*WHAT YOU WILL DO*: Keeping every character in place, output all the data.
[Start of section]
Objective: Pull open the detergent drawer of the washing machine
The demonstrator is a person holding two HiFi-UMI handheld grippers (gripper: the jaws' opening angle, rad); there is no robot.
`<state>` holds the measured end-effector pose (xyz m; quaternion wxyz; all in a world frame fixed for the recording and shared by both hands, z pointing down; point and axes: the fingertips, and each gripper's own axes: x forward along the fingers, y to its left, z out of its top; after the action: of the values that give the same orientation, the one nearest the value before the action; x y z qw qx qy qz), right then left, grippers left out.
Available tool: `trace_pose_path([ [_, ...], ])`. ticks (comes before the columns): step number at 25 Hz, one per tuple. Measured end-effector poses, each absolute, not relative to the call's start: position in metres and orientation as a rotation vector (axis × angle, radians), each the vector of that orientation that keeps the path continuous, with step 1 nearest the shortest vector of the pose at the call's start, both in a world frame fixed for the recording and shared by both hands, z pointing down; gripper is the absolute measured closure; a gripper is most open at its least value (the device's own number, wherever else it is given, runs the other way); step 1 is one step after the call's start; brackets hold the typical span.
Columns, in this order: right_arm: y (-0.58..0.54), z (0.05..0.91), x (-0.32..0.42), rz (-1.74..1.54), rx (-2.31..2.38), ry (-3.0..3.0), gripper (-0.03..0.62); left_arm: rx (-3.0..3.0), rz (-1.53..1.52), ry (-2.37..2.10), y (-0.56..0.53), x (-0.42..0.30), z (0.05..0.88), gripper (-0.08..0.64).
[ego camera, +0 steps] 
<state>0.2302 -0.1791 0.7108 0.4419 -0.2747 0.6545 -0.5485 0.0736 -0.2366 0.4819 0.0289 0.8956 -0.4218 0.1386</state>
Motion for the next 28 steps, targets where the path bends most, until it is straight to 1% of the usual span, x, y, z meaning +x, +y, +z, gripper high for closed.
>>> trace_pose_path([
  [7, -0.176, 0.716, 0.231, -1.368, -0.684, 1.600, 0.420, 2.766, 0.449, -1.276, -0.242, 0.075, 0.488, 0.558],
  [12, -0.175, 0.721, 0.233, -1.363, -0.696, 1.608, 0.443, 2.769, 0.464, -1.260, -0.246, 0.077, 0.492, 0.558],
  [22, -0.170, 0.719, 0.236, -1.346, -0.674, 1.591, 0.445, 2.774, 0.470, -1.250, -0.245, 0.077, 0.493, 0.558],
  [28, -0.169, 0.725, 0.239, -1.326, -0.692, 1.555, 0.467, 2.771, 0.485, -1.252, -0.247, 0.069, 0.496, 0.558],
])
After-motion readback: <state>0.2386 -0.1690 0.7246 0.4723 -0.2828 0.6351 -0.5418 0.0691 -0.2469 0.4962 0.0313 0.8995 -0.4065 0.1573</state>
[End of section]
*WORKED SOLUTION*:
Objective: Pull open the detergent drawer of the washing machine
The demonstrator is a person holding two HiFi-UMI handheld grippers (gripper: the jaws' opening angle, rad); there is no robot.
`<state>` holds the measured end-effector pose (xyz m; quaternion wxyz; all in a world frame fixed for the recording and shared by both hands, z pointing down; point and axes: the fingertips, and each gripper's own axes: x forward along the fingers, y to its left, z out of its top; after the action: of the values that give the same orientation, the one nearest the value before the action; x y z qw qx qy qz), right then left, grippers left out.
Available tool: `trace_pose_path([ [_, ...], ])`. ticks (comes before the columns): step number at 25 Hz, one per tuple. Measured end-effector poses, each absolute, not relative to the call's start: position in metres and orientation as a rotation vector (axis × angle, radians), each the vector of that orientation that keeps the path continuous, with step 1 nearest the shortest vector of the pose at the call's start, both in a world frame fixed for the recording and shared by both hands, z pointing down; gripper is the absolute measured closure; a gripper is most open at its least value (the device's own number, wherever else it is given, runs the other way); step 1 is one step after the call's start; brackets hold the typical span.
Columns, in this order: right_arm: y (-0.58..0.54), z (0.05..0.91), x (-0.32..0.42), rz (-1.74..1.54), rx (-2.31..2.38), ry (-3.0..3.0), gripper (-0.03..0.62); left_arm: rx (-3.0..3.0), rz (-1.53..1.52), ry (-2.37..2.10), y (-0.56..0.53), x (-0.42..0.30), z (0.05..0.88), gripper (-0.08..0.64).
[ego camera, +0 steps] 
<state>0.2302 -0.1791 0.7108 0.4419 -0.2747 0.6545 -0.5485 0.0736 -0.2366 0.4819 0.0289 0.8956 -0.4218 0.1386</state>
Motion for the next 28 steps, targets where the path bends most, until it is straight to 1% of the usual span, x, y, z meaning +x, +y, +z, gripper high for closed.
>>> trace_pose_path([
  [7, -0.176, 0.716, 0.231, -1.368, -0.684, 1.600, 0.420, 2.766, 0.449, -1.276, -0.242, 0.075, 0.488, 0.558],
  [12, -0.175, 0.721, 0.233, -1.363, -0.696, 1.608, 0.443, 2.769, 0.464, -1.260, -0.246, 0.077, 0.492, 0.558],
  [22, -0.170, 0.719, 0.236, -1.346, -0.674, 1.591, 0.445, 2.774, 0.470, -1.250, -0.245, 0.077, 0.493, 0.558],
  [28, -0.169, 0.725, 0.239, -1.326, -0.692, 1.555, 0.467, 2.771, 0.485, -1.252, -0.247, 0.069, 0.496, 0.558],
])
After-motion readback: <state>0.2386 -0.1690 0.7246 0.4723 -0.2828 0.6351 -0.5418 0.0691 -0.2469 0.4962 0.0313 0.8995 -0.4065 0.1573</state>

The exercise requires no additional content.